Assignment ->
Reproduce the opening lines of the records exactly, up to and including the line in which "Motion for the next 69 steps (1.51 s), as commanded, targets" occurs.

(Data to examine begins)

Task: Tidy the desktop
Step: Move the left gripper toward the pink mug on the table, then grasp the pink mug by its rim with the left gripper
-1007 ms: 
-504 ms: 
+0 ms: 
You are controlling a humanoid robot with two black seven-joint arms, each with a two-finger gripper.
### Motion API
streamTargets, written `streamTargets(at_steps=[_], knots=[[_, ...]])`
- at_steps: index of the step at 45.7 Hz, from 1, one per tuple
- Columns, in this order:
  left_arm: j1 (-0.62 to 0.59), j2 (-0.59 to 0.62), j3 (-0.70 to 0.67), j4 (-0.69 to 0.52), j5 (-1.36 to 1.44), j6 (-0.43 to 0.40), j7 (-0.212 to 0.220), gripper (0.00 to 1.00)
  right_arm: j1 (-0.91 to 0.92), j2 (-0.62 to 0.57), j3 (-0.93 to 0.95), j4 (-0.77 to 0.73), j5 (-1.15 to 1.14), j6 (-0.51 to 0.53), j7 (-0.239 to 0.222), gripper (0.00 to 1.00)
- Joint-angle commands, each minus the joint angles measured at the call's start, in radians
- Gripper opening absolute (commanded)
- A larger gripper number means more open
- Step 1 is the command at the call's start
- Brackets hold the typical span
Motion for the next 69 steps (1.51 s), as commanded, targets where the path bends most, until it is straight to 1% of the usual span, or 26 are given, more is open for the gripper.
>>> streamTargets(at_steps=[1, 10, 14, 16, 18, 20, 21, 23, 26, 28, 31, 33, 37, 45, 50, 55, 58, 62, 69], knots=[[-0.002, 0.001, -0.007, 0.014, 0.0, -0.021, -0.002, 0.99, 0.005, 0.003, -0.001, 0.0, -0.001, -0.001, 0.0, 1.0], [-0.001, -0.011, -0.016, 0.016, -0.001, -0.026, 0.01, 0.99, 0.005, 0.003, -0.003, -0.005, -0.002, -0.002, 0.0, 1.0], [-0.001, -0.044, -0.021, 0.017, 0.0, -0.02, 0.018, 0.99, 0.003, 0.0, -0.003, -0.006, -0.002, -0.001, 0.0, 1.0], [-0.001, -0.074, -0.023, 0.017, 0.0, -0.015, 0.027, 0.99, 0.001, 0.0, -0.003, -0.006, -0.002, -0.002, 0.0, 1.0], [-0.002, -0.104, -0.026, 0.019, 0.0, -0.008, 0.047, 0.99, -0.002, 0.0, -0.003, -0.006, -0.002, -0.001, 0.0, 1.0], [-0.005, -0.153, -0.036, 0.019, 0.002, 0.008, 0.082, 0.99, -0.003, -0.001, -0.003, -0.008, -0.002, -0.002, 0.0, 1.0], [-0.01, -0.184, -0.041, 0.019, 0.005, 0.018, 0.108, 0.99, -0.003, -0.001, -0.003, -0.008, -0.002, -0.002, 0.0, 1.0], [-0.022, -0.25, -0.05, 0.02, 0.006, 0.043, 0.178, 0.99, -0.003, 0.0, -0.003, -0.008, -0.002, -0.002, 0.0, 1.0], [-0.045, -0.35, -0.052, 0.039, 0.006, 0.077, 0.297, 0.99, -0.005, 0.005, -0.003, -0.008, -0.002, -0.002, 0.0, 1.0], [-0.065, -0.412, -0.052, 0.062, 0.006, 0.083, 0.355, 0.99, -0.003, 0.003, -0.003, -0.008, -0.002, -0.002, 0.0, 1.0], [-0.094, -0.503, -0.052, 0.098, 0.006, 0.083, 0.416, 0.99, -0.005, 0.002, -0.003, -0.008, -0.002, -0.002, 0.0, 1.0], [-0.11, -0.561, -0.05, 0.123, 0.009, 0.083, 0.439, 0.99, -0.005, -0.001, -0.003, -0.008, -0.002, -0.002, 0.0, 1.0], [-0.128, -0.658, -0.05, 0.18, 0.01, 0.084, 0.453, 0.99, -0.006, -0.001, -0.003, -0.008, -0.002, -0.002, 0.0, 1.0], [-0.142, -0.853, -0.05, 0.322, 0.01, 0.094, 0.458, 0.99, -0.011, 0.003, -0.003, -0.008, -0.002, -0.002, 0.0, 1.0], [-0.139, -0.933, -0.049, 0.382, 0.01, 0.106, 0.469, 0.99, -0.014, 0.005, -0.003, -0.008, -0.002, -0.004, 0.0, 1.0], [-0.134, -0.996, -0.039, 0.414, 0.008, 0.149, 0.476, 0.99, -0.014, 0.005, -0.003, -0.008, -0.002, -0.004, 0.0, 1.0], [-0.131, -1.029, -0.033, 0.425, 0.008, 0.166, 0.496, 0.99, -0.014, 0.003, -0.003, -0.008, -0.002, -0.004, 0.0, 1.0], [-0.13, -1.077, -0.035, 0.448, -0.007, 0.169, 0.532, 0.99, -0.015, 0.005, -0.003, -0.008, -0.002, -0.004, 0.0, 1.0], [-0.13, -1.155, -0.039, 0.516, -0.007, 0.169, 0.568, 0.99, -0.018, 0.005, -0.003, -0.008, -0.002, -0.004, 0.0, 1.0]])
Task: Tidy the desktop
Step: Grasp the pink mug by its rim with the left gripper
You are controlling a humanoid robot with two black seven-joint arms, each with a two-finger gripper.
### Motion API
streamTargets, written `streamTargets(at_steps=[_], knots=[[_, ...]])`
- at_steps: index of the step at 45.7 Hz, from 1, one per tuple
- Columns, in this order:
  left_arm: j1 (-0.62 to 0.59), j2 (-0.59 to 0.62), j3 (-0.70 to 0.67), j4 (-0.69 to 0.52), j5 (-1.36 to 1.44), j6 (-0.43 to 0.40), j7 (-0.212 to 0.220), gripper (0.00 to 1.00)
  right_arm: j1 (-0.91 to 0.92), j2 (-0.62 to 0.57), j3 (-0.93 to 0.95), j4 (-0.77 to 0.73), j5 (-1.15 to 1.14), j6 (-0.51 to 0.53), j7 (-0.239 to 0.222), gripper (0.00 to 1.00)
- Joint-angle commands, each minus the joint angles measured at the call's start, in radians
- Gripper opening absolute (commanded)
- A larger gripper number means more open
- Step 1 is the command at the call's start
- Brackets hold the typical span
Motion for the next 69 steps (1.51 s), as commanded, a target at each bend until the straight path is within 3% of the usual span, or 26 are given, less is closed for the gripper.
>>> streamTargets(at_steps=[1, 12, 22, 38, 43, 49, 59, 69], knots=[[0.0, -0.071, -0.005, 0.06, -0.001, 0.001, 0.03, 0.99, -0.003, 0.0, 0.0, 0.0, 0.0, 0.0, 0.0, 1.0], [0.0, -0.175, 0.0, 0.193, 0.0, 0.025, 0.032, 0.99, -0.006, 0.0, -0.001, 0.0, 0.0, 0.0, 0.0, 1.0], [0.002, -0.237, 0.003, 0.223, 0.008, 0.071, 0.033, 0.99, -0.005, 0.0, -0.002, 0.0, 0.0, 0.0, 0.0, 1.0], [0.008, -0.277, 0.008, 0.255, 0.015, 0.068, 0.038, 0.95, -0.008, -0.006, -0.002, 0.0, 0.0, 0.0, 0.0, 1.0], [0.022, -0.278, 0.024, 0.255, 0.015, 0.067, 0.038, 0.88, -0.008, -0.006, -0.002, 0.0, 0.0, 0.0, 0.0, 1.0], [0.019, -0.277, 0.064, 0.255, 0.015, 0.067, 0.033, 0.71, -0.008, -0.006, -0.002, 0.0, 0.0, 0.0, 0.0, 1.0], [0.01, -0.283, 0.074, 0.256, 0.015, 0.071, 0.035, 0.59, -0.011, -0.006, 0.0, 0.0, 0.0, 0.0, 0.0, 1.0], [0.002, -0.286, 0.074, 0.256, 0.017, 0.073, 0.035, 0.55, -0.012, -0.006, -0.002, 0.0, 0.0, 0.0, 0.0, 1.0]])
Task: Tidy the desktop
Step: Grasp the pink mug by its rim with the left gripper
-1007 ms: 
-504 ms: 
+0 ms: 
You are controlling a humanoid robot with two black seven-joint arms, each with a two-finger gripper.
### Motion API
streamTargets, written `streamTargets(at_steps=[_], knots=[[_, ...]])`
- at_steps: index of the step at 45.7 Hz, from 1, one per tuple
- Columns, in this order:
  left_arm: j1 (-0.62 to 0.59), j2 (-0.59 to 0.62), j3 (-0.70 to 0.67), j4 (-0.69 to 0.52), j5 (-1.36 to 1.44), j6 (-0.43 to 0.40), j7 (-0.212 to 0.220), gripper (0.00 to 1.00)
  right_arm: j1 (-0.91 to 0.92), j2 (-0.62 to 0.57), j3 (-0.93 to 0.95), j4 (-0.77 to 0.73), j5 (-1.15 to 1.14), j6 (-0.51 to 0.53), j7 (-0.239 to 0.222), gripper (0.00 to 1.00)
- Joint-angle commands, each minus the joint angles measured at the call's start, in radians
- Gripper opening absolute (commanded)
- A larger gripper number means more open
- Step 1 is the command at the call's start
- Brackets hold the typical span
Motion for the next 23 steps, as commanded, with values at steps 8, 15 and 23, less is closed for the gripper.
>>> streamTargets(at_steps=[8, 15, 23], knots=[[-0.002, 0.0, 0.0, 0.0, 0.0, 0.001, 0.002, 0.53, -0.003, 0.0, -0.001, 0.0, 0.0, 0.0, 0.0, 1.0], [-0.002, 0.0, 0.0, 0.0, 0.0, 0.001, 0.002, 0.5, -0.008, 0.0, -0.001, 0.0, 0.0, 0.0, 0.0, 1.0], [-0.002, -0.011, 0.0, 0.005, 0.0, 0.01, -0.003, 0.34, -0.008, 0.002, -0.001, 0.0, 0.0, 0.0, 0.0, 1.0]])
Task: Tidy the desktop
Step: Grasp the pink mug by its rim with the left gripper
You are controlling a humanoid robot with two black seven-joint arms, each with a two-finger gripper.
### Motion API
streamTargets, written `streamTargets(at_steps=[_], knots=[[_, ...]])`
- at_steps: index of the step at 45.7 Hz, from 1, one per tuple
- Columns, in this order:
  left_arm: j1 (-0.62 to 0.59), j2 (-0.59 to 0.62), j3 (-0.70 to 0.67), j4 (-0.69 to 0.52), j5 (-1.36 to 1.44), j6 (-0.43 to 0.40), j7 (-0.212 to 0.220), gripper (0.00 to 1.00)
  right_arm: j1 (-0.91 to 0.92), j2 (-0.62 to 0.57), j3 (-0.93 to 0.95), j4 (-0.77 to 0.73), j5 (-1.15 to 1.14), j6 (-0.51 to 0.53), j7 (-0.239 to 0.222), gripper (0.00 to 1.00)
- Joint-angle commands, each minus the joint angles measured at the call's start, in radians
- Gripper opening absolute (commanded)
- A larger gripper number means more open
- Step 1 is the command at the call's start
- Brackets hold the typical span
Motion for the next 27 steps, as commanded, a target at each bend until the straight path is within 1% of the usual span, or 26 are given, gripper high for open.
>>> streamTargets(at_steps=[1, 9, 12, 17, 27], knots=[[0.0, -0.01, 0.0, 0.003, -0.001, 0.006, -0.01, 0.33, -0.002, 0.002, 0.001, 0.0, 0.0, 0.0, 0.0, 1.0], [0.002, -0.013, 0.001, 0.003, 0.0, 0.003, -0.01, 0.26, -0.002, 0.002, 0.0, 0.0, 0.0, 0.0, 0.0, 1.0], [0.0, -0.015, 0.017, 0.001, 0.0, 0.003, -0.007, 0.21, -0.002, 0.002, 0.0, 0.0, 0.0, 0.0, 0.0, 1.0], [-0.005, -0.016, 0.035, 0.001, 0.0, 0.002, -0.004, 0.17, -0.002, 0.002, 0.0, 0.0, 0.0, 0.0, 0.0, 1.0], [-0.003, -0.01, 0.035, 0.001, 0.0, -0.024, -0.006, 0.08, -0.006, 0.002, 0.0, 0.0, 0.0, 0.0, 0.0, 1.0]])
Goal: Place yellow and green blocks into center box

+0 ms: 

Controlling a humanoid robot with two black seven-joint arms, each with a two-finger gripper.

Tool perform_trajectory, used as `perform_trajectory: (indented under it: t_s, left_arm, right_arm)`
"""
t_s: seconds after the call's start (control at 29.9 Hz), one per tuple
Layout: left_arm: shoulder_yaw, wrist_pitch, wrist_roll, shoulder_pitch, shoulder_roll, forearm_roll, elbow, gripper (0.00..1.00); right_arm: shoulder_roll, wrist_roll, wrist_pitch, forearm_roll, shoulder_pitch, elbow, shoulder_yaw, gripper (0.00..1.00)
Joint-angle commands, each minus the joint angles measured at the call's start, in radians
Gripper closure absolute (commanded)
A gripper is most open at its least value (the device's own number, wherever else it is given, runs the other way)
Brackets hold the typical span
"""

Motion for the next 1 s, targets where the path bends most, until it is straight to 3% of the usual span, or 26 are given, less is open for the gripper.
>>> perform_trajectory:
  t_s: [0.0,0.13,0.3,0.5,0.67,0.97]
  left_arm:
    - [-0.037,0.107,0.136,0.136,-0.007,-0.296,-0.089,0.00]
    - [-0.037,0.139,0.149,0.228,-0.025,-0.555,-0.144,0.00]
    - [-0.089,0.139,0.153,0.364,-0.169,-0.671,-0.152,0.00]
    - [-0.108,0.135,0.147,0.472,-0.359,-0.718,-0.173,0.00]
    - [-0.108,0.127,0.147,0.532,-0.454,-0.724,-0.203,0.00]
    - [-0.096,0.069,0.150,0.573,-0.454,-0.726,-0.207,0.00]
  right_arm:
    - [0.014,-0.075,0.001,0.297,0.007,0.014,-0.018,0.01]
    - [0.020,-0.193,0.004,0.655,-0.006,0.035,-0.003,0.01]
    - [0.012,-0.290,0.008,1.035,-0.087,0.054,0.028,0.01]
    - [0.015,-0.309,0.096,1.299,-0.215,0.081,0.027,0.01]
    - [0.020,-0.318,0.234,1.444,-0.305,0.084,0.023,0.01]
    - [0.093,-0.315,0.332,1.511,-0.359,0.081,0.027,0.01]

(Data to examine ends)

Reply to the task ->
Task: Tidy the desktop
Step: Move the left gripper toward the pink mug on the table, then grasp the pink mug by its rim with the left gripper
-1007 ms: 
-504 ms: 
+0 ms: 
You are controlling a humanoid robot with two black seven-joint arms, each with a two-finger gripper.
### Motion API
streamTargets, written `streamTargets(at_steps=[_], knots=[[_, ...]])`
- at_steps: index of the step at 45.7 Hz, from 1, one per tuple
- Columns, in this order:
  left_arm: j1 (-0.62 to 0.59), j2 (-0.59 to 0.62), j3 (-0.70 to 0.67), j4 (-0.69 to 0.52), j5 (-1.36 to 1.44), j6 (-0.43 to 0.40), j7 (-0.212 to 0.220), gripper (0.00 to 1.00)
  right_arm: j1 (-0.91 to 0.92), j2 (-0.62 to 0.57), j3 (-0.93 to 0.95), j4 (-0.77 to 0.73), j5 (-1.15 to 1.14), j6 (-0.51 to 0.53), j7 (-0.239 to 0.222), gripper (0.00 to 1.00)
- Joint-angle commands, each minus the joint angles measured at the call's start, in radians
- Gripper opening absolute (commanded)
- A larger gripper number means more open
- Step 1 is the command at the call's start
- Brackets hold the typical span
Motion for the next 69 steps (1.51 s), as commanded, targets where the path bends most, until it is straight to 1% of the usual span, or 26 are given, more is open for the gripper.

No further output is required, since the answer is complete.